简体繁体 English

在CUDA中最有效地启动多少个块？

[英]Most efficient number of blocks to launch in CUDA?

原文 2013-05-08 22:33:48 6 3 cuda/ gpgpu

I have a very large array with N0 elements. 我有一个非常大的数组，其中包含N0元素。
Each thread will loop over and operate on m elements. 每个线程将循环并在m元素上运行。
I have fixed TBP threads per block. 我每个块都有固定的TBP线程。
CUDA constrains blocks per grid BPG < 65535 =: BPG_max CUDA约束每个网格的块BPG < 65535 =: BPG_max

Now, let's downsize and consider an array of N0 = 90 elements with TBP = 32 . 现在，让我们缩小尺寸并考虑TBP = 32的N0 = 90元素的数组。

I could fire off 3 blocks of 32 threads each looping once (m = 1) which means 3 x 32 x 1 = 96 elements could have been operated on - ie wastage of 6 . 我可以解开3 blocks of 32 threads each looping once (m = 1) ，这意味着可以操作3 x 32 x 1 = 96元素，即浪费6 3 x 32 x 1 = 96元素。
Or I could fire off 2 blocks of 32 with m = 2 which means 2 x 32 x 2 = 128 elements could have been operated upon, which is a wastage of 38 . 或者我可以2 blocks of 32 with m = 2触发2 blocks of 32 with m = 2这意味着可以操作2 x 32 x 2 = 128元素，这浪费了38 。

With large arrays (100MB+) and lots of loops (10,000+), the factors get bigger and so the wastage can get very large, so how do I minimize wastage ? 使用大型阵列（100MB +）和大量循环（10,000+）时，因素会变得更大，因此浪费会变得非常大，那么如何最大程度地减少浪费呢？ That is, I'd like a procedure to optimize (where N denotes actual work done): 也就是说，我想优化一个过程（其中N表示实际完成的工作）：

在此处输入图片说明

3 个解决方案

I would not be worried about "wasted" threads - GPU threads are lightweight. 我不会担心“浪费”的线程-GPU线程是轻量级的。

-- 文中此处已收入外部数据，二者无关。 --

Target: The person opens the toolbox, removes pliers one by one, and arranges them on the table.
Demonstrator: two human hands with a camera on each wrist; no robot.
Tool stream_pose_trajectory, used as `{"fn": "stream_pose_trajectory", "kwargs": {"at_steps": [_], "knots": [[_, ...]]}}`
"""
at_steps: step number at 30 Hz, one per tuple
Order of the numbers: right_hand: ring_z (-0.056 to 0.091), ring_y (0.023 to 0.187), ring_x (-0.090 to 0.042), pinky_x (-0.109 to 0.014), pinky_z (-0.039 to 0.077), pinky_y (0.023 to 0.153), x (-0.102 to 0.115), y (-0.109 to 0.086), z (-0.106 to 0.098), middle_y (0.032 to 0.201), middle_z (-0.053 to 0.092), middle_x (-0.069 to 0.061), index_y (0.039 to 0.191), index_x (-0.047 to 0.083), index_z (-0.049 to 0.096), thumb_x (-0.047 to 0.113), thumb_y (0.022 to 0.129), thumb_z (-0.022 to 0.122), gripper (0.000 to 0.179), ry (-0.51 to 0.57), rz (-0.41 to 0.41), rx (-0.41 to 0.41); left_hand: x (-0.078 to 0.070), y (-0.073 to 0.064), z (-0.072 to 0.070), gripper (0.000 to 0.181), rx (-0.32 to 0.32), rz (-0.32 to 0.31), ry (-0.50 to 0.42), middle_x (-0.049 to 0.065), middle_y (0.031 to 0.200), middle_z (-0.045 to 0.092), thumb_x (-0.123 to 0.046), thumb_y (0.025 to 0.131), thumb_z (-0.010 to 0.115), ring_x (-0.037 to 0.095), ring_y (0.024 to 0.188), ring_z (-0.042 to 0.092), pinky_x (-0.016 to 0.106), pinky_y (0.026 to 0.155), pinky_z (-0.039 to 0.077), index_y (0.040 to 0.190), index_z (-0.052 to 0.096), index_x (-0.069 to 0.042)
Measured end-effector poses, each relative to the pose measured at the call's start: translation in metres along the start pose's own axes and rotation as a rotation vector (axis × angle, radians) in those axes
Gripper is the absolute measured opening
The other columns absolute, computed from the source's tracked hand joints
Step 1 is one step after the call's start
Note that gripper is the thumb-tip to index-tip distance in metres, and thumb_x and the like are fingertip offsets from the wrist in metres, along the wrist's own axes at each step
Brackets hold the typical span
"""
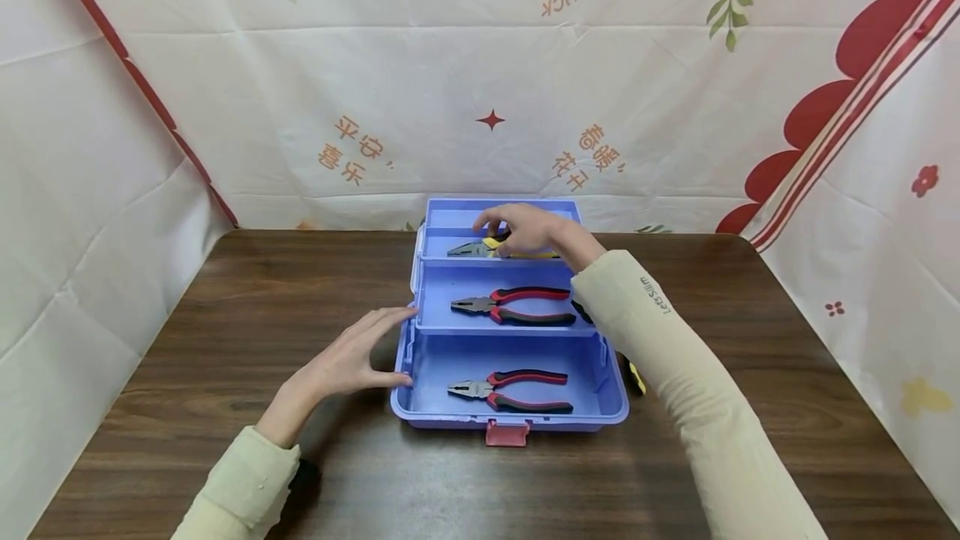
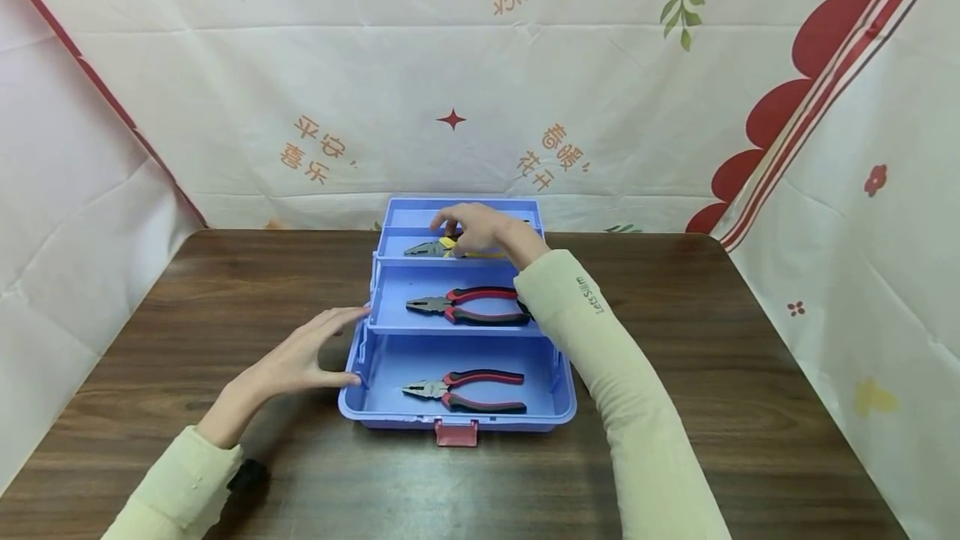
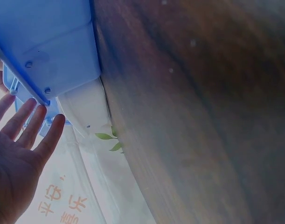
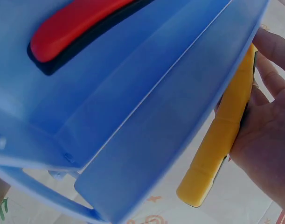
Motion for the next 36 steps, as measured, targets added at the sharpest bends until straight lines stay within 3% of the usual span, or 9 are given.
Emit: {"fn": "stream_pose_trajectory", "kwargs": {"at_steps": [13, 18, 28, 36], "knots": [[0.042, 0.111, -0.022, -0.036, 0.036, 0.09, -0.009, 0.006, -0.003, 0.12, 0.047, -0.012, 0.122, 0.009, 0.052, 0.006, 0.082, 0.06, 0.041, 0.096, 0.009, 0.104, 0.0, 0.0, 0.0, 0.084, -0.005, 0.008, 0.025, 0.004, 0.131, 0.039, -0.039, 0.066, 0.075, 0.017, 0.117, 0.035, 0.042, 0.094, 0.03, 0.135, 0.035, -0.011], [0.041, 0.111, -0.024, -0.039, 0.034, 0.091, -0.009, 0.006, -0.003, 0.122, 0.046, -0.012, 0.122, 0.009, 0.053, 0.005, 0.083, 0.058, 0.04, 0.124, 0.0, 0.127, 0.0, -0.001, 0.0, 0.084, -0.009, 0.02, 0.036, 0.004, 0.13, 0.04, -0.049, 0.068, 0.07, 0.016, 0.117, 0.035, 0.04, 0.093, 0.031, 0.135, 0.035, -0.011], [0.042, 0.11, -0.024, -0.041, 0.033, 0.091, -0.015, 0.003, -0.007, 0.121, 0.047, -0.011, 0.12, 0.01, 0.055, 0.002, 0.082, 0.058, 0.039, 0.216, -0.028, 0.069, 0.0, 0.0, -0.001, 0.085, -0.001, 0.0, 0.025, 0.005, 0.131, 0.039, -0.041, 0.066, 0.075, 0.018, 0.118, 0.035, 0.043, 0.094, 0.031, 0.135, 0.035, -0.011], [0.046, 0.106, -0.024, -0.038, 0.038, 0.086, -0.021, -0.001, -0.02, 0.116, 0.052, -0.014, 0.122, 0.005, 0.052, 0.001, 0.082, 0.057, 0.04, 0.328, -0.06, -0.049, 0.0, 0.0, 0.0, 0.085, -0.006, 0.014, 0.026, 0.005, 0.131, 0.039, -0.041, 0.066, 0.074, 0.017, 0.117, 0.035, 0.041, 0.094, 0.031, 0.135, 0.035, -0.01]]}}
Point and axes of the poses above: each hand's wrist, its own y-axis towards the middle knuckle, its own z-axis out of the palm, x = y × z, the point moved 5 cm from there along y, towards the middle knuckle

You might actually want to increase the block size as this could increase the occupancy of your GPU. 您实际上可能希望增加块大小，因为这可能会增加GPU的占用率。 Note that SMX (in GeForce 6xx line) can only execute 16 concurrent blocks. 请注意，SMX（在GeForce 6xx行中）只能执行16个并发块。 Making blocks larger would allow you to schedule more threads to hide memory access latency. 使块更大可以使您安排更多的线程来隐藏内存访问延迟。

That is in fact a quite complicated problem, and I doubt that there is a O(1) solution to it. 这实际上是一个相当复杂的问题，我怀疑是否有O（1）解决方案。 But I'm guessing that you can afford some linear time on CPU to compute that minimum. 但是我猜测您可以在CPU上花费一些线性时间来计算最小值。

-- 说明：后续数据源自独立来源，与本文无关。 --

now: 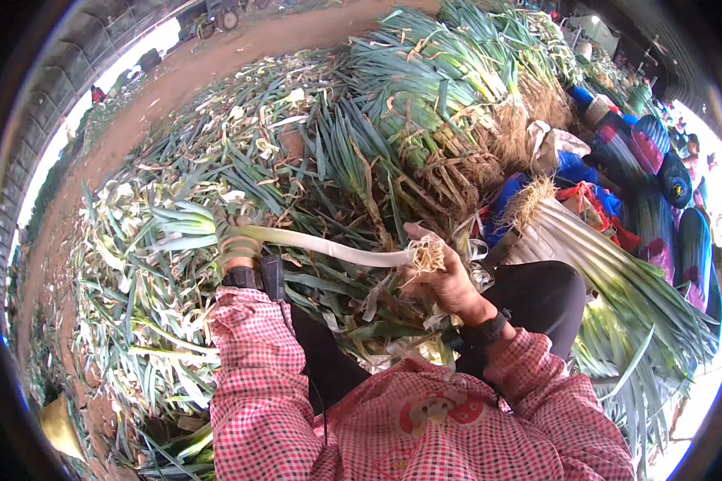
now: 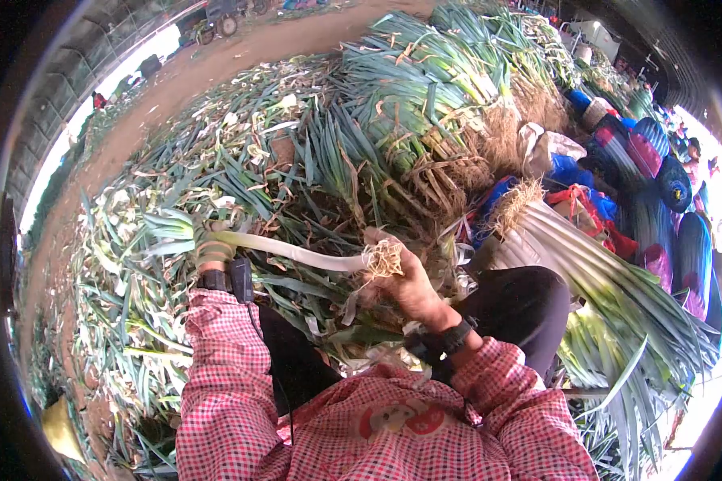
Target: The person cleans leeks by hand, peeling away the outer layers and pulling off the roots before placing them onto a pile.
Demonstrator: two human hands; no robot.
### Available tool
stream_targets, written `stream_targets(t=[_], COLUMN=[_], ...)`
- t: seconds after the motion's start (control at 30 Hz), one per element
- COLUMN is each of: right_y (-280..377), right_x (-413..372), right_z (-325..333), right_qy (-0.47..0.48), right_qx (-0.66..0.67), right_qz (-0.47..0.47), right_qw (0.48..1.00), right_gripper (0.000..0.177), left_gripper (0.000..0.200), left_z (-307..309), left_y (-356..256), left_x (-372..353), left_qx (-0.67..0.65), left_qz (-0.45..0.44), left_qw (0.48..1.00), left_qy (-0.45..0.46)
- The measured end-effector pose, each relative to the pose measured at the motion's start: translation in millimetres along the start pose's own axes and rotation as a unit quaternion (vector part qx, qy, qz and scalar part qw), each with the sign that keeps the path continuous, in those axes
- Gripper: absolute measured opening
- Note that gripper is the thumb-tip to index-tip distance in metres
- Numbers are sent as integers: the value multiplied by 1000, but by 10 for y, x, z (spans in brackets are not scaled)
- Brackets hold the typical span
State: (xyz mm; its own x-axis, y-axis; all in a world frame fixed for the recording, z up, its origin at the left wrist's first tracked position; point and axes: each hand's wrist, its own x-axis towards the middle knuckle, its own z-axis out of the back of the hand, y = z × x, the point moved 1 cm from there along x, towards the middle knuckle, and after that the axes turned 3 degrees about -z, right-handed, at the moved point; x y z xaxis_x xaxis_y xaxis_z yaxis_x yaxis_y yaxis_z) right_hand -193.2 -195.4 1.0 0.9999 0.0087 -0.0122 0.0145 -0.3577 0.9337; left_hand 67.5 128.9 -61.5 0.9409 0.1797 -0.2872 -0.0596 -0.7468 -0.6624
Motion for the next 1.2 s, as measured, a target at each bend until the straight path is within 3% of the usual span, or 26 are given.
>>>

This is wolfram alpha's opinion. 这是Wolfram alpha的意见。

Depending on what all you are doing in your kernels, the answer might or might not be as simple as the optimization problem you cite. 取决于您在内核中所做的一切，答案可能与您列举的优化问题一样简单，也可能不一样。 Eg if you are going to have issues of latency, threads waiting for each other to complete, etc. then there are more issues to consider. 例如，如果您将遇到延迟问题，等待彼此完成的线程等问题，那么还有更多问题需要考虑。

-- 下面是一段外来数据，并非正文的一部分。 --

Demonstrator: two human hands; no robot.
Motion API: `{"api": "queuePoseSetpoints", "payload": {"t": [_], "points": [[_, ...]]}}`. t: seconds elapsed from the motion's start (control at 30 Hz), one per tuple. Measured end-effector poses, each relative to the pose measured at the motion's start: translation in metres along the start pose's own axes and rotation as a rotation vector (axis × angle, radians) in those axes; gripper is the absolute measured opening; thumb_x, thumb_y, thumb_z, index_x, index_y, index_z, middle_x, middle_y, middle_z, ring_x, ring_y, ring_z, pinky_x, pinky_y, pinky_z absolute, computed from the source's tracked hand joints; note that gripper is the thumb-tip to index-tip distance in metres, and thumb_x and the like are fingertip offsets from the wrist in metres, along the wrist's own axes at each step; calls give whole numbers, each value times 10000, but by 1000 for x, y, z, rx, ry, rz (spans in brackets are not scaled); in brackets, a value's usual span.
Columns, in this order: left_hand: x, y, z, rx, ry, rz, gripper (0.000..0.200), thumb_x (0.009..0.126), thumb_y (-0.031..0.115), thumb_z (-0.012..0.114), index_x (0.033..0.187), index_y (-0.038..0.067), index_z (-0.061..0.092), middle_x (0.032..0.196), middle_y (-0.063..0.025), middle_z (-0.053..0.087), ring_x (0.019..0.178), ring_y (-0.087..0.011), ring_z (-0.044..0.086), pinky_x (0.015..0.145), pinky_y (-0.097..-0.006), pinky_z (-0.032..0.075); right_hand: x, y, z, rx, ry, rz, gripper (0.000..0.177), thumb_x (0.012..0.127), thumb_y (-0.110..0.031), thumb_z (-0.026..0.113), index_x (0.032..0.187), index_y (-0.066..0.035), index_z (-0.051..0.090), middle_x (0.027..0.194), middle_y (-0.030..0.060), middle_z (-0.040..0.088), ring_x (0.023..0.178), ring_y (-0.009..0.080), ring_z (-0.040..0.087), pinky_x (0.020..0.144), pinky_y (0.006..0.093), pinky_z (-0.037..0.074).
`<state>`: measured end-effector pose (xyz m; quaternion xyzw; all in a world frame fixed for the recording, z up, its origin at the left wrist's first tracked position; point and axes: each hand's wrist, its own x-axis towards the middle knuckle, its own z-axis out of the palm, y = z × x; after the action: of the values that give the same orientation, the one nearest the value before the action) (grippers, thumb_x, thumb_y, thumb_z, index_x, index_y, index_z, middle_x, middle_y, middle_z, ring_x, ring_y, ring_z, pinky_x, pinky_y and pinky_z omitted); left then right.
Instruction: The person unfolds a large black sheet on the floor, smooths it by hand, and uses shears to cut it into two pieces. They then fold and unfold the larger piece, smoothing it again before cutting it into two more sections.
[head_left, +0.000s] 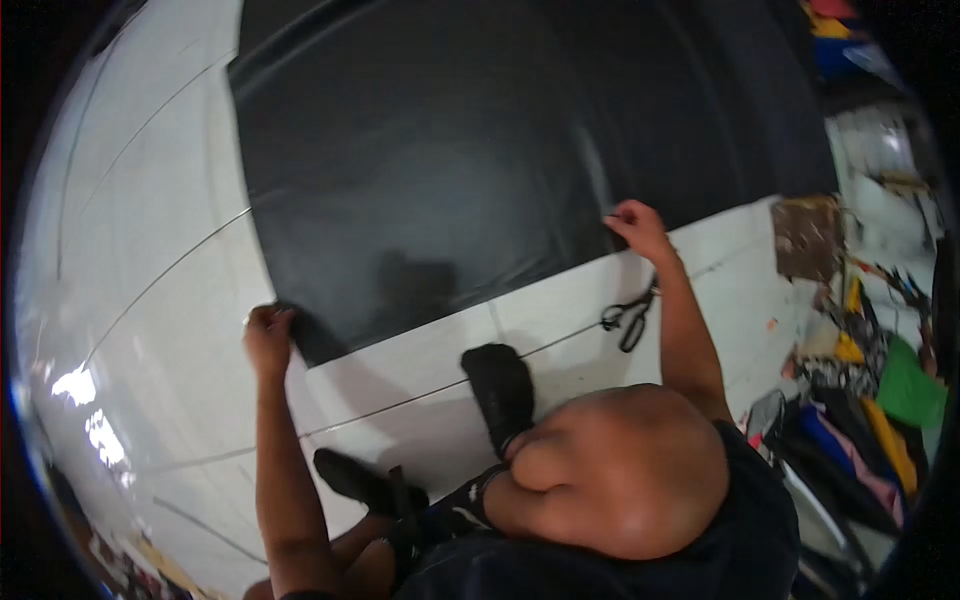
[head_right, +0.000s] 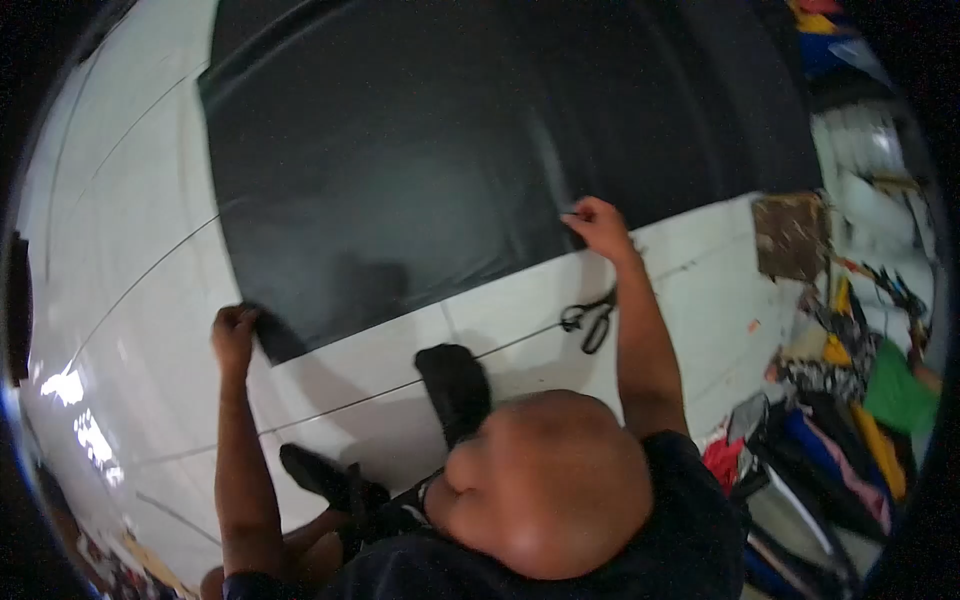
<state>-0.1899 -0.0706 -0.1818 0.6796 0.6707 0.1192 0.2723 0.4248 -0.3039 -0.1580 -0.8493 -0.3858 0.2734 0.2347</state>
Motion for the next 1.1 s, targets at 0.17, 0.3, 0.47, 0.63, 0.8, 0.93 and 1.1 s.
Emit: {"api": "queuePoseSetpoints", "payload": {"t": [0.17,0.3,0.47,0.63,0.8,0.93,1.1], "points": [[0,0,-1,-64,-50,-101,297,813,210,770,1000,3,670,847,-91,692,790,-218,657,749,-343,510,8,-10,-11,-42,-108,148,292,811,-263,814,860,-33,640,755,3,615,703,99,541,664,266,460],[-3,9,-2,-113,2,-13,261,834,192,763,979,1,659,802,-56,671,687,-157,602,659,-310,488,10,-1,-11,57,-85,137,272,792,-243,836,823,-43,655,740,-7,623,687,82,542,650,256,459],[-2,5,0,-211,-35,-102,230,846,169,764,965,3,659,753,-30,639,600,-99,520,574,-269,444,14,5,-10,64,-98,164,285,780,-266,842,812,-37,677,743,19,639,702,110,557,665,285,465],[1,-15,4,-161,-5,-51,222,844,163,761,971,6,669,770,-41,658,645,-123,565,613,-282,464,7,-9,-13,35,-73,166,278,778,-258,839,830,-37,678,756,22,643,706,113,559,670,287,467],[1,-35,14,-198,-12,25,185,843,168,738,972,54,671,796,-69,673,723,-171,620,681,-338,501,4,0,-13,19,-49,37,330,762,-259,851,796,-40,606,731,9,573,701,108,508,650,297,453],[-14,19,7,-145,63,-31,458,800,110,717,1225,47,559,950,-123,593,846,-250,594,767,-375,498,9,16,-6,95,-39,50,339,763,-223,852,868,-39,587,718,9,550,692,113,508,673,289,462],[-27,73,11,211,166,109,498,814,290,727,1221,48,574,1128,-203,538,1067,-388,517,922,-470,430,2,-28,-19,-126,-29,106,416,770,-201,828,1060,-42,576,882,88,613,811,211,598,736,353,492]]}}
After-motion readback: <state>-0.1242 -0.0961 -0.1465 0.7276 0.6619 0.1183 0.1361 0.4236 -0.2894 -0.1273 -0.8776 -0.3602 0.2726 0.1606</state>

This site has some great heuristics. 这个站点有一些很棒的启发法。 Some general highlights: 一些一般的亮点：

Choosing Blocks Per Grid 每个网格选择块

Blocks per grid should be >= number of multiprocessors. 每个网格的块数应> =多处理器数量。
The more use of __syncthreads() in your kernels, the more blocks (so that one block can run while another waits to sync) 内核中__syncthreads()使用越多，块越多（这样一个块可以运行，而另一个等待同步）

Choosing Threads Per Block 每个块选择线程

Threads in multiples of warp size (ie generally 32) 线程数为经线大小的倍数（即通常为32）
Generally good to choose number of threads such that max number of threads per block (based on hardware) is a multiple of number of threads. 通常最好选择线程数，这样每个块的最大线程数（基于硬件）是线程数的倍数。 Eg with max threads of 768, using 256 threads per block will tend to be better than 512 because multiple threads can run simultaneously on a block. 例如，最大线程数为768，每个块使用256个线程往往会好于512，因为一个块上可以同时运行多个线程。
Think about whether your threads will share memory and if so, how many you'll want to have sharing. 考虑一下您的线程是否将共享内存，如果共享，那么您将要共享多少个内存。